● Dataset content:
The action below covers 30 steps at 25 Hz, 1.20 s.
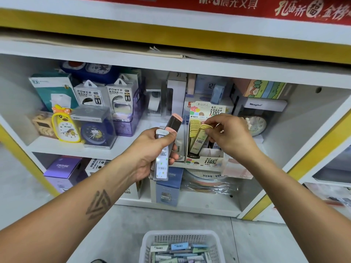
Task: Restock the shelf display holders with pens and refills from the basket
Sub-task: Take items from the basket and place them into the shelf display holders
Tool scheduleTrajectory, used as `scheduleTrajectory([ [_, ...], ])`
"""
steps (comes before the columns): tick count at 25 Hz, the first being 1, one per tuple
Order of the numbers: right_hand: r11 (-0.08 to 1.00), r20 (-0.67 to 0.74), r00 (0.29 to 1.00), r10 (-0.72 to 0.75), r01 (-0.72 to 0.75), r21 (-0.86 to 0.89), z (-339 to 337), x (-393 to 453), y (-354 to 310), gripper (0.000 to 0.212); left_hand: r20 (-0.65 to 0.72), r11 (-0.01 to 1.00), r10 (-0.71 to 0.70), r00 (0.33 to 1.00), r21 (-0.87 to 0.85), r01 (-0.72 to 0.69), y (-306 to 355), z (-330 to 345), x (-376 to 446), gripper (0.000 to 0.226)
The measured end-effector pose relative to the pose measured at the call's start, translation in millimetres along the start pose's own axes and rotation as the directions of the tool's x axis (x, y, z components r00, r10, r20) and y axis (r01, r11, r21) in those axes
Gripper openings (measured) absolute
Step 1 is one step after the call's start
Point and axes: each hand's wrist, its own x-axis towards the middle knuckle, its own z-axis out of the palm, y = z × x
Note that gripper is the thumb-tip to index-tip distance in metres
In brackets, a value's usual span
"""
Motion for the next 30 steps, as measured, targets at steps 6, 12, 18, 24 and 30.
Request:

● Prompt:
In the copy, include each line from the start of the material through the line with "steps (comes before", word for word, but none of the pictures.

● Task result:
The action below covers 30 steps at 25 Hz, 1.20 s.
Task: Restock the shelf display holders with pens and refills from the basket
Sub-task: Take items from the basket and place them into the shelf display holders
Tool scheduleTrajectory, used as `scheduleTrajectory([ [_, ...], ])`
"""
steps (comes before the columns): tick count at 25 Hz, the first being 1, one per tuple

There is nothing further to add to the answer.